Glossary
- box and whisker plot
- A graphic display of the range and quartiles of a distribution, where the first and third quartile form the ‘box’ and the maximum and minimum values form the ‘whiskers’.
- business cycle
- Alternating periods of faster and slower (or even negative) growth rates. The economy goes from boom to recession and back to boom.
- causation
- A direction from cause to effect, establishing that a change in one variable produces a change in another. While a correlation gives an indication of whether two variables move together (either in the same or opposite directions), causation means that there is a mechanism that explains this association. Example: We know that higher levels of CO_{2} in the atmosphere lead to a greenhouse effect, which warms the Earth’s surface. Therefore we can say that higher CO_{2} levels are the cause of higher surface temperatures.
- conditional mean
- An average of a variable, taken over a subgroup of observations that satisfy certain conditions, rather than all observations.
- confidence interval
- A range of values centred around the sample mean value, with a corresponding percentage (usually 90%, 95%, or 99%). When we use a sample to calculate a 95% confidence interval, there is a probability of 0.95 that we will get an interval containing the true value of interest.
- contingent valuation
- A survey-based technique used to assess the value of non-market resources. Also known as: stated-preference model.
- correlation
- A measure of how closely related two variables are. Two variables are correlated if knowing the value of one variable provides information on the likely value of the other, for example high values of one variable being commonly observed along with high values of the other variable. Correlation can be positive or negative. It is negative when high values of one variable are observed with low values of the other. Correlation does not mean that there is a causal relationship between the variables. Example: When the weather is hotter, purchases of ice cream are higher. Temperature and ice cream sales are positively correlated. On the other hand, if purchases of hot beverages decrease when the weather is hotter, we say that temperature and hot beverage sales are negatively correlated.
- correlation coefficient
- A numerical measure, ranging between 1 and −1, of how closely associated two variables are—whether they tend to rise and fall together, or move in opposite directions. A positive coefficient indicates that when one variable takes a high (low) value, the other tends to be high (low) too, and a negative coefficient indicates that when one variable is high the other is likely to be low. A value of 1 or −1 indicates that knowing the value of one of the variables would allow you to perfectly predict the value of the other. A value of 0 indicates that knowing one of the variables provides no information about the value of the other.
- credit constrained
- A description of individuals who are able to borrow only on unfavourable terms. See also: credit excluded.
- credit excluded
- A description of individuals who are unable to borrow on any terms. See also: credit constrained.
- Cronbach’s alpha
- A measure used to assess the extent to which a set of items is a reliable or consistent measure of a concept. This measure ranges from 0–1, with 0 meaning that all of the items are independent of one another, and 1 meaning that all of the items are perfectly correlated with each other.
- cross-sectional data
- Data that is collected from participants at one point in time or within a relatively short time frame. In contrast, time series data refers to data collected by following an individual (or firm, country, etc.) over a course of time. Example: Data on degree courses taken by all the students in a particular university in 2016 is considered cross-sectional data. In contrast, data on degree courses taken by all students in a particular university from 1990 to 2016 is considered time series data.
- cyclical component
- The short-run (business cycle) fluctuations around the long-run trend component of a macroeconomic time series. Commonly obtained using the Hodrick–Prescott (HP) filter.
- decile
- A subset of observations, formed by ordering the full set of observations according to the values of a particular variable and then splitting the set into ten equally-sized groups. For example, the 1st decile refers to the smallest 10% of values in a set of observations. See also: percentile.
- deflation
- A decrease in the general price level. See also: inflation.

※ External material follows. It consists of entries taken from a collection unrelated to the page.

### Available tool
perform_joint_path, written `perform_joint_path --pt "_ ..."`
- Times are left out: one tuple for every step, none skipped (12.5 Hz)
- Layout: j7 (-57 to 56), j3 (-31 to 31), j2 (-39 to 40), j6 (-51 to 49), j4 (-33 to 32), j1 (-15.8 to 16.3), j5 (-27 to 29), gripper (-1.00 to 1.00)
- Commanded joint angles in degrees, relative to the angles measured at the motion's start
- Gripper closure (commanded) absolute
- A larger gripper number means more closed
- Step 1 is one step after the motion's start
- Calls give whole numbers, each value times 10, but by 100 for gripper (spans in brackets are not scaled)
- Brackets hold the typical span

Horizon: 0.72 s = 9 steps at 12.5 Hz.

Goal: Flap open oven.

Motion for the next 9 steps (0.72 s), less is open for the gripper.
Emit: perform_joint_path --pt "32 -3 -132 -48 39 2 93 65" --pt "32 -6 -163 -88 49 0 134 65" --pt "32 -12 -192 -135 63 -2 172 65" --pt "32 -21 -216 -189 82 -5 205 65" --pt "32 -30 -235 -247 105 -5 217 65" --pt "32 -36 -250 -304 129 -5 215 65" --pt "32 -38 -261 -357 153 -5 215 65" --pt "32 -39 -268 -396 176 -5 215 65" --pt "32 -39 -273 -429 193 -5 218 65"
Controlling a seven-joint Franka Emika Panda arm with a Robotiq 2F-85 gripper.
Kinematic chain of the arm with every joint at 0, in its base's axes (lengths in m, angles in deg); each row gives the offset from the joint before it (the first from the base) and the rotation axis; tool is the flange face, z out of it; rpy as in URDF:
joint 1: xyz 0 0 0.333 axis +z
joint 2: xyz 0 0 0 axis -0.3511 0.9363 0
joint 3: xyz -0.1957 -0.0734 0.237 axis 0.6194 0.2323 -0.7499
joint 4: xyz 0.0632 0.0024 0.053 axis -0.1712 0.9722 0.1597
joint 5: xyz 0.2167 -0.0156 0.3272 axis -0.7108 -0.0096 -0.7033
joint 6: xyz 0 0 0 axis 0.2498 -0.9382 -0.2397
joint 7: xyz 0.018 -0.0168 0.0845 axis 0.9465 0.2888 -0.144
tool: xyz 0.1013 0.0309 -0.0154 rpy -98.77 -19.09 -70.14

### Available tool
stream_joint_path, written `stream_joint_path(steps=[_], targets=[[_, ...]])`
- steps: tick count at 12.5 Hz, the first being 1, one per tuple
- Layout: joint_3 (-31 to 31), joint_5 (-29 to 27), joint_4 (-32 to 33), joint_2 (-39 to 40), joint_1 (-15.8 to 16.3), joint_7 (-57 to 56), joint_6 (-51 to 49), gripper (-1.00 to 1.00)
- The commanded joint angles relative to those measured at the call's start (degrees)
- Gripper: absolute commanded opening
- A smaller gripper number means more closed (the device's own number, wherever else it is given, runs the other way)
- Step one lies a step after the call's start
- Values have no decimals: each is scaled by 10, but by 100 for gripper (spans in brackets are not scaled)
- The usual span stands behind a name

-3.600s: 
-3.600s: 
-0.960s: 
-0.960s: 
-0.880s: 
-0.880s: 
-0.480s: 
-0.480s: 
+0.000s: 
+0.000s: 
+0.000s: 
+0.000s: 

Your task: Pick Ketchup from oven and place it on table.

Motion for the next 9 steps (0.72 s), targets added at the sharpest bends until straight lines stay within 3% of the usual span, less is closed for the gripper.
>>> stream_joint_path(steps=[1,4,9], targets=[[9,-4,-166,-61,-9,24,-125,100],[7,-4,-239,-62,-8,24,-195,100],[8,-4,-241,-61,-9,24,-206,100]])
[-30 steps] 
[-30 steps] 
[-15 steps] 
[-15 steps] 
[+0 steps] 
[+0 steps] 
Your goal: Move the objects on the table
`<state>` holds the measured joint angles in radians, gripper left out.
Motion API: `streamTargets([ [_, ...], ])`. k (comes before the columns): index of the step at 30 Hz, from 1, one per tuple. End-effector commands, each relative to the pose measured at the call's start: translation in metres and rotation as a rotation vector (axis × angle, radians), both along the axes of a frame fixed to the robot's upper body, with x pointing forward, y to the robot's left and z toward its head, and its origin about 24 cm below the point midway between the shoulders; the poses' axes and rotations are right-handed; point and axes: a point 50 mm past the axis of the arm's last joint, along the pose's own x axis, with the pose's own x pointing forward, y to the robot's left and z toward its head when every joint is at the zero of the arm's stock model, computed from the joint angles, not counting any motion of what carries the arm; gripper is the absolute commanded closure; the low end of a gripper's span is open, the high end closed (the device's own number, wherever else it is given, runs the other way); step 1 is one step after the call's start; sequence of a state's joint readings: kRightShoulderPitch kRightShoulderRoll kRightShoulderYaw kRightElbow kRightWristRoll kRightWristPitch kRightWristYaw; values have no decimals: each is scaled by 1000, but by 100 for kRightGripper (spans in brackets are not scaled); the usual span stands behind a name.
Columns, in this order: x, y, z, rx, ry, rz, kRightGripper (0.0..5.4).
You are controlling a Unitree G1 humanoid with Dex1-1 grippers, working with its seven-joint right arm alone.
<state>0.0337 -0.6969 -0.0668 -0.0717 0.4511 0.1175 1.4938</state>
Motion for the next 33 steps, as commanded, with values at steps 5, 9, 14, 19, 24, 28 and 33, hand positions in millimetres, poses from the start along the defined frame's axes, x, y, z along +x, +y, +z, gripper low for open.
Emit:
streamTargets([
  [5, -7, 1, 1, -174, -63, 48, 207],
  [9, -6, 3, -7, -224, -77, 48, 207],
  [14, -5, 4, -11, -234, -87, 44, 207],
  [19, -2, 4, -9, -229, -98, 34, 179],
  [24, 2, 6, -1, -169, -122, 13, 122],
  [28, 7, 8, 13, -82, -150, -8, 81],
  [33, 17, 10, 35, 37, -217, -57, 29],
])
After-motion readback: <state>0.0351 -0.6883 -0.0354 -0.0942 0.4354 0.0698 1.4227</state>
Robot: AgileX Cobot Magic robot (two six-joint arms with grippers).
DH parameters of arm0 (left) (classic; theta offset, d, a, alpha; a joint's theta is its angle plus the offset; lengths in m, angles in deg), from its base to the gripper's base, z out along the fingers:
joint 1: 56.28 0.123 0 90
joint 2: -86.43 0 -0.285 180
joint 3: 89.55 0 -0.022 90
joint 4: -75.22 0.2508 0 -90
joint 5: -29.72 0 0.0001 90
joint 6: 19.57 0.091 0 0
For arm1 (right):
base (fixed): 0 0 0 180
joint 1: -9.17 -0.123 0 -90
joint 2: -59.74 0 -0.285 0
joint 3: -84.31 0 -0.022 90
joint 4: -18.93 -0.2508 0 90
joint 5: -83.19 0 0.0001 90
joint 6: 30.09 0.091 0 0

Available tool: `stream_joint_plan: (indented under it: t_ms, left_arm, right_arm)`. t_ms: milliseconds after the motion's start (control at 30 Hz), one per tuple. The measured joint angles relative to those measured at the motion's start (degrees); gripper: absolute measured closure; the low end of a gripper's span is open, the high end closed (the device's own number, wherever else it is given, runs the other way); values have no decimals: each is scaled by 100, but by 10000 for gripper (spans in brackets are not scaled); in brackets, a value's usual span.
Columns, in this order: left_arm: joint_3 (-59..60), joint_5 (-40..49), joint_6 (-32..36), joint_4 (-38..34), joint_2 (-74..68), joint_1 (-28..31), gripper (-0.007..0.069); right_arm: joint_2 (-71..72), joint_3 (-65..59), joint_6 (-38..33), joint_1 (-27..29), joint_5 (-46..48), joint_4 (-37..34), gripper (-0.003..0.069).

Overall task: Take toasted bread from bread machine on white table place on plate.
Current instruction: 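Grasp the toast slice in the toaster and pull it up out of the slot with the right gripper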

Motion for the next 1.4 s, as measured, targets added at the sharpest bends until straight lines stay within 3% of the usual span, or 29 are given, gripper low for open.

- differences-in-differences
- A method that applies an experimental research design to outcomes observed in a natural experiment. It involves comparing the difference in the average outcomes of two groups, a treatment and control group, both before and after the treatment took place.
- disinflation
- A decrease in the rate of inflation. See also: inflation, deflation.
- dummy variable (indicator variable)
- A variable that takes the value 1 if a certain condition is met, and 0 otherwise.
- endogenous
- Produced by the workings of a model rather than coming from outside the model. See also: exogenous
- exogenous
- Coming from outside the model rather than being produced by the workings of the model itself. See also: endogenous.
- frequency table
- A record of how many observations in a dataset have a particular value, range of values, or belong to a particular category.
- geometric mean
- A summary measure calculated by multiplying N numbers together and then taking the Nth root of this product. The geometric mean is useful when the items being averaged have different scoring indices or scales, because it is not sensitive to these differences, unlike the arithmetic mean. For example, if education ranged from 0 to 20 years and life expectancy ranged from 0 to 85 years, life expectancy would have a bigger influence on the HDI than education if we used the arithmetic mean rather than the geometric mean. Conversely, the geometric mean treats each criteria equally. Example: Suppose we use life expectancy and mean years of schooling to construct an index of wellbeing. Country A has life expectancy of 40 years and a mean of 6 years of schooling. If we used the arithmetic mean to make an index, we would get (40 + 6)/2 = 23. If we used the geometric mean, we would get (40 × 6)^{1/2} = 15.5. Now suppose life expectancy doubled to 80 years. The arithmetic mean would be (80 + 6)/2 = 43, and the geometric mean would be (80 × 6)^{1/2} = 21.9. If, instead, mean years of schooling doubled to 12 years, the arithmetic mean would be (40 + 12)/2 = 26, and the geometric mean would be (40 × 12)^{1/2} = 21.9. This example shows that the arithmetic mean can be ‘unfair’ because proportional changes in one variable (life expectancy) have a larger influence over the index than changes in the other variable (years of schooling). The geometric mean gives each variable the same influence over the value of the index, so doubling the value of one variable would have the same effect on the index as doubling the value of another variable.
- Gini coefficient
- A measure of inequality of any quantity such as income or wealth, varying from a value of zero (if there is no inequality) to one (if a single individual receives all of it).
- great moderation
- A period of low volatility in aggregate output in advanced economies between the 1980s and the 2008 financial crisis. The name was suggested by James Stock and Mark Watson, the economists, and popularized by Ben Bernanke, then chairman of the Federal Reserve.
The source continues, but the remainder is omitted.